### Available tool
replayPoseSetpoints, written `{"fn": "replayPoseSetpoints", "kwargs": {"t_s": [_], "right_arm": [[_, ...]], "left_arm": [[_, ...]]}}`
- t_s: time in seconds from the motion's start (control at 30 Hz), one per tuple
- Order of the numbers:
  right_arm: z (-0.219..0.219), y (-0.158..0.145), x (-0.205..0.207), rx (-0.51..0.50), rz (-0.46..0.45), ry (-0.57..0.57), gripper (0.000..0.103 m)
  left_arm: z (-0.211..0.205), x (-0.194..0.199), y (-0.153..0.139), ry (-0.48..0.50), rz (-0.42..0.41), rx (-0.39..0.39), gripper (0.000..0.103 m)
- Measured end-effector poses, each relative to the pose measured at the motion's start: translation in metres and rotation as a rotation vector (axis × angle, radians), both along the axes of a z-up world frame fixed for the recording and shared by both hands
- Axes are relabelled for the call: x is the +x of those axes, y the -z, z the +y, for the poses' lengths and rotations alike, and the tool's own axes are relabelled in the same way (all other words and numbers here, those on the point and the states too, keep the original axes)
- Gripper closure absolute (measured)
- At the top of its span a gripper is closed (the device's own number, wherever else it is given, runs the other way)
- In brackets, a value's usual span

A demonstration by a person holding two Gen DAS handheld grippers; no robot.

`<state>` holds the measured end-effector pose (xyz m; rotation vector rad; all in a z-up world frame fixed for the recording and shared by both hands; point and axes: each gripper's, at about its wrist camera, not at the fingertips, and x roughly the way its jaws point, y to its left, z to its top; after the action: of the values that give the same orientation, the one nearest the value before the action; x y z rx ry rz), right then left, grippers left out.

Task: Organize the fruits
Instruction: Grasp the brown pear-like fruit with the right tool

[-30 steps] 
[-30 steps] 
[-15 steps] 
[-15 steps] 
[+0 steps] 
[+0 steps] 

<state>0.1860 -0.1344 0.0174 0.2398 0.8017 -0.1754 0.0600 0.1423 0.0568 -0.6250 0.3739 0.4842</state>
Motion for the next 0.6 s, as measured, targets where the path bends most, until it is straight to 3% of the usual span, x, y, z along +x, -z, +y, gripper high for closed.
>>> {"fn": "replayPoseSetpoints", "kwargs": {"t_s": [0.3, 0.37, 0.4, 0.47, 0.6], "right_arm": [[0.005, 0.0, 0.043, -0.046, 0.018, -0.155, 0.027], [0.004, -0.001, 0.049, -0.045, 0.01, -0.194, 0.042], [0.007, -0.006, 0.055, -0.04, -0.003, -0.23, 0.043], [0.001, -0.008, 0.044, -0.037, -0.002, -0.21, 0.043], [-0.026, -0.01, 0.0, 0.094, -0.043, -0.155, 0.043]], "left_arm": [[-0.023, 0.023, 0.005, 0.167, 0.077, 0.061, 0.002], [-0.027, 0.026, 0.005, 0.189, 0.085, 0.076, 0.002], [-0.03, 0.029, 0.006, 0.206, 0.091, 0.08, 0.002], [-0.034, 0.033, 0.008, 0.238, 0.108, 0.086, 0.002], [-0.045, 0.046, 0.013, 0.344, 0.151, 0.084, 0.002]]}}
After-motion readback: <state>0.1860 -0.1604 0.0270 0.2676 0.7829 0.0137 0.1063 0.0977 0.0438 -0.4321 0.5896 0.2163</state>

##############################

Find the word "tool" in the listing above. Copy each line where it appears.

== SOLUTION ==
### Available tool
- Axes are relabelled for the call: x is the +x of those axes, y the -z, z the +y, for the poses' lengths and rotations alike, and the tool's own axes are relabelled in the same way (all other words and numbers here, those on the point and the states too, keep the original axes)
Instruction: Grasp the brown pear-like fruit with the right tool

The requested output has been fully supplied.